3) Premise 2 needs an explanation.
4) The only (plausible, non ad-hoc) explanation of Premise 2 is that all practical reasons are reasons to increase levels of well-being.
5) All practical reasons are reasons to increase levels of well-being.
So:
6) Moral reasons are all reasons to increase the general level of well-being.
Here's the brief English version:
All the things that you should do for yourself, and the only things you should for yourself are things that increase your level of well-being. But there's something a bit mysterious about this fact: it needs explaining. One obvious explanation - if not the only explanation - is that all "should" claims (at least all those about action) are made true by facts about increased levels of well-being. But if that's true, then it follows pretty trivially that the moral should is also one of increasing well-being.
That is, some form of welfarist consequentialism is true.
Always make the world a better place
(1) It can never be right to make the world worse than it could be (and it must always be right to make the world as good as it can be).
(2) Consequentialism says that the only reasons people have, and all the reasons people have, are reasons to maximise the good (==bring about the best state of affairs possible).
Therefore:
(3) Consequentialism is true.
I tend to think that the driving force behind consequentialism is something along the lines of (1). How can one be obliged to bring about worse, rather than better, states of affairs?
(2) is just pure definition; this is what people tend to mean by consequentialism.
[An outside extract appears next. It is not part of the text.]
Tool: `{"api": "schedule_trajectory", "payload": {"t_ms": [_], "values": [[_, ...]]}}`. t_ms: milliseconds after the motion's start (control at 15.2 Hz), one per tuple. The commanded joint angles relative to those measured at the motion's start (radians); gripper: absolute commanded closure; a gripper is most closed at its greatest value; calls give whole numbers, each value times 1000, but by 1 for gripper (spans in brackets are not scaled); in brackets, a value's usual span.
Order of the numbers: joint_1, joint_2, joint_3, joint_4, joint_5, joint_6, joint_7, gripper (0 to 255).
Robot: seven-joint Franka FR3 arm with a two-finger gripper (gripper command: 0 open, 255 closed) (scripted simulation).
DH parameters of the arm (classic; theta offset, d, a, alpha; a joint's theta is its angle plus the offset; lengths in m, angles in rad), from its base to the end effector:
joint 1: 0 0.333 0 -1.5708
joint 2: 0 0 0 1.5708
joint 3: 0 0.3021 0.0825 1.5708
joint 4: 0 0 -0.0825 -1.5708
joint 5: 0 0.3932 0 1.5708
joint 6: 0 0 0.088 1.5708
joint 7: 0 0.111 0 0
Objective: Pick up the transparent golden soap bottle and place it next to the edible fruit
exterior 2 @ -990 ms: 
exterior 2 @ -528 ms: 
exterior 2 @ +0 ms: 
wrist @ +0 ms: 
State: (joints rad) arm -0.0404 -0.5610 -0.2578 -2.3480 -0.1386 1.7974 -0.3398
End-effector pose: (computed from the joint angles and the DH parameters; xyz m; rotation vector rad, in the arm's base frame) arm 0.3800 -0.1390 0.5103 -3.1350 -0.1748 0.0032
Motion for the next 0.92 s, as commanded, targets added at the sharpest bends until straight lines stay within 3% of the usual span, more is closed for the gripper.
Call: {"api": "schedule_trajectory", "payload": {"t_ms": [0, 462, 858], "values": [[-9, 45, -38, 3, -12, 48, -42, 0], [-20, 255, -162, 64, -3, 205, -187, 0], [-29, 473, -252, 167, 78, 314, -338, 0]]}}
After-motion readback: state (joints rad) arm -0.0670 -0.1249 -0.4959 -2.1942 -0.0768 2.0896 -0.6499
Yet it's interesting to note that the conclusion (3) really doesn't follow from these two premises. Why not? It doesn't follow because (1) only says that one's strongest reason is always to maximise the good. It's perfectly compatible with the claim that one sometimes has other (weaker) reasons to do other things. But the definition of (2) explicitly rules out this possibility, and so (1) can't imply (3).
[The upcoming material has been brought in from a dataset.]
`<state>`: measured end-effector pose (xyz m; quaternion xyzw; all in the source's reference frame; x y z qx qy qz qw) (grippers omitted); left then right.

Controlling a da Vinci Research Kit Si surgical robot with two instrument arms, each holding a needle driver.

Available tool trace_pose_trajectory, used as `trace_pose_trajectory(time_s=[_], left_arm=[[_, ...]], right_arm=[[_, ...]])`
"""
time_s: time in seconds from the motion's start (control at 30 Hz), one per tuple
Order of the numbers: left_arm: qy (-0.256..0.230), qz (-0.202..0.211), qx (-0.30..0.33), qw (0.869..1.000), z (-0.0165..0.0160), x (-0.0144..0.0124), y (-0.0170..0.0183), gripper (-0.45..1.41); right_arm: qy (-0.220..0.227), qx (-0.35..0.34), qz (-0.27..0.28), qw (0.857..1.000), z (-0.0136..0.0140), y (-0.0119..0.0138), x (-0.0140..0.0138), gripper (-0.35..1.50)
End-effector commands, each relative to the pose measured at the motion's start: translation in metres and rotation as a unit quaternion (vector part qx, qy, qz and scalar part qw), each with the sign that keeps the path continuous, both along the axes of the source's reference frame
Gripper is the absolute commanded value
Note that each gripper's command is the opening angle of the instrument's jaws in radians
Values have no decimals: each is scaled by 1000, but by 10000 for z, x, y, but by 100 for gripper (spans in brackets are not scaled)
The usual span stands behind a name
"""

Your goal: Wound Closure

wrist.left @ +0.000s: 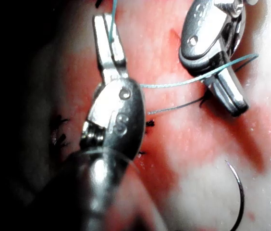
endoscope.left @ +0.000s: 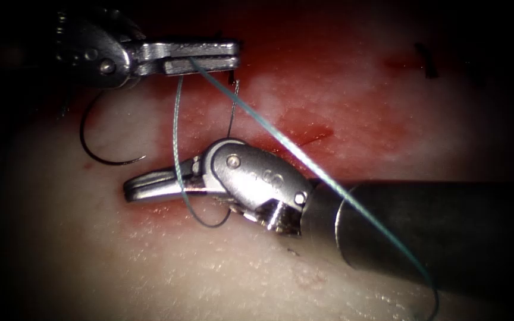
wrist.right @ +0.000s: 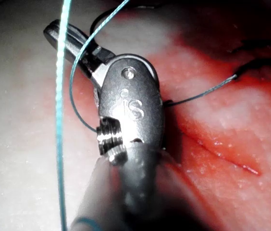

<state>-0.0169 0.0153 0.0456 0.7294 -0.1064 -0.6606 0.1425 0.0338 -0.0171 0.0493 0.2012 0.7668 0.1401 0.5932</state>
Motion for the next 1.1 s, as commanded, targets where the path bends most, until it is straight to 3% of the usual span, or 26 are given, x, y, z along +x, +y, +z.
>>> trace_pose_trajectory(time_s=[0.03,0.23,0.3,0.33,0.4,0.43,0.57,0.67,1.1], left_arm=[[-1,0,-2,1000,6,-5,3,-45],[-10,10,6,1000,46,1,-8,-45],[-11,10,6,1000,50,2,-9,-45],[-17,9,11,1000,57,7,-11,-45],[-21,8,13,1000,59,10,-12,-45],[-30,6,15,999,61,16,-12,-45],[-44,4,18,999,61,23,-13,-45],[-55,2,20,998,58,35,-15,-45],[-52,5,17,998,65,52,-22,-45]], right_arm=[[7,2,-1,1000,5,-5,11,-35],[79,37,2,996,3,-3,8,-35],[84,51,19,995,3,-2,6,-35],[81,75,51,993,3,-1,4,-35],[79,87,62,991,4,0,2,-35],[78,101,79,989,4,0,0,-23],[76,119,95,985,4,0,-4,-15],[73,135,109,982,5,2,-15,10],[65,167,143,973,0,9,-56,7]])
That is, the following position seems coherent, is compatible with the truth of (1), and is not consequentialism. I don't endorse it, but it is interesting.
Quasi-consequentialism: One has reasons to do many things: keep promises, not to kill people, to respect rights, to give people their just deserts, and so on, and of course, to maximise the good. But the strength of the last of these is always so great as to obviously outweigh any reason that one has to do anything else.
But this doesn't make such reasons redundant! When one is unsure which action maximises the good (or is sure that there is a tie between more than one action), then these reasons come into play. If, for example, you are faced with the choice of whether or not to keep a promise, and you have no idea which choice maximises the good, you should keep it, because you have unconditional reason to keep promises.
(Objection: "In those cases where one is unsure what to do, these non-consequentialist reasons do not correlate with what is right. Whether one keeps the promise for its own sake or not, one's action will be right or wrong for reasons independent of this. Therefore the reason to keep the promise is irrelevant to moral decision making." It is true that such non-consequentialist reasons will not correlate with what is actually right. But we are interested not only in acting rightly, but also in acting least wrongly (and most rightly). That means that such reasons are relevant to what one ought to do from a subjective point of view.)